223696 Tobacco use among black women in the United States: A latent variable model of the long-term effect of childhood maltreatment

Monday, November 8, 2010

Rotrease Regan, PhD, MS, MPH, RN , Department of Medicine/Center for AIDS Prevention Studies, University of California, San Francisco, San Francisco, CA
Objective: This study tests a model that describes the association between childhood maltreatment and adult cigarette smoking among a nationally representative cohort of black females in the United States. Methods: Data are from Waves I and III of the National Longitudinal Study of Adolescent Health (Add Health) 1994-2002, a nationally representative sample of adolescents followed from grades 7-12 into young adulthood. Black young adult females who were interviewed during the Wave III interview (N=1,741) were selected for subpopulation analyses. First, exploratory factor analysis was conducted to select reliable indicators for constructs (childhood maltreatment, tobacco use, religiosity) and scale items (emotional distress). Subsequently confirmatory factor analysis was conducted to confirm factor structures. Finally a structural equation model, which included hypothesized direct and indirect paths was tested. Results: The model showed good fit to the data, indicating potential for the model to represent population associations. Adult tobacco use was associated with adolescent tobacco use, lower adult religiosity, and higher adult emotional distress. While childhood maltreatment did not have a significant direct effect on adult tobacco use, the indirect long-term effect of childhood maltreatment via adult emotional distress was significant. Conclusion: Childhood maltreatment is associated with adult tobacco use via its effect on adult emotional distress. Religiosity (adolescent and adult) may be protective against tobacco use. To reduce tobacco use among black women in the United States, interventions may need to address the psychological impact of negative childhood experiences as well as to tap into existing sources of support such as religious affiliation/beliefs.

Learning Areas:
Diversity and culture
Public health or related research
Social and behavioral sciences

Learning Objectives:
Identify specific long term psychological and behavioral health impacts of childhood maltreatment. Identify religiosity as a potential protective factor for tobacco use among black women residing in the United States.

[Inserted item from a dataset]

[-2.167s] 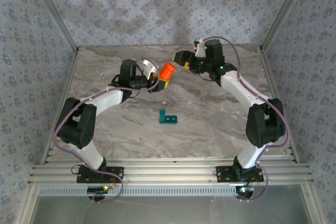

Keywords: Tobacco, Child Abuse

Presenting author's disclosure statement:

Qualified on the content I am responsible for because: I am presenting a sub analysis based on my doctoral dissertation.
Any relevant financial relationships? No

I agree to comply with the American Public Health Association Conflict of Interest and Commercial Support Guidelines, and to disclose to the participants any off-label or experimental uses of a commercial product or service discussed in my presentation.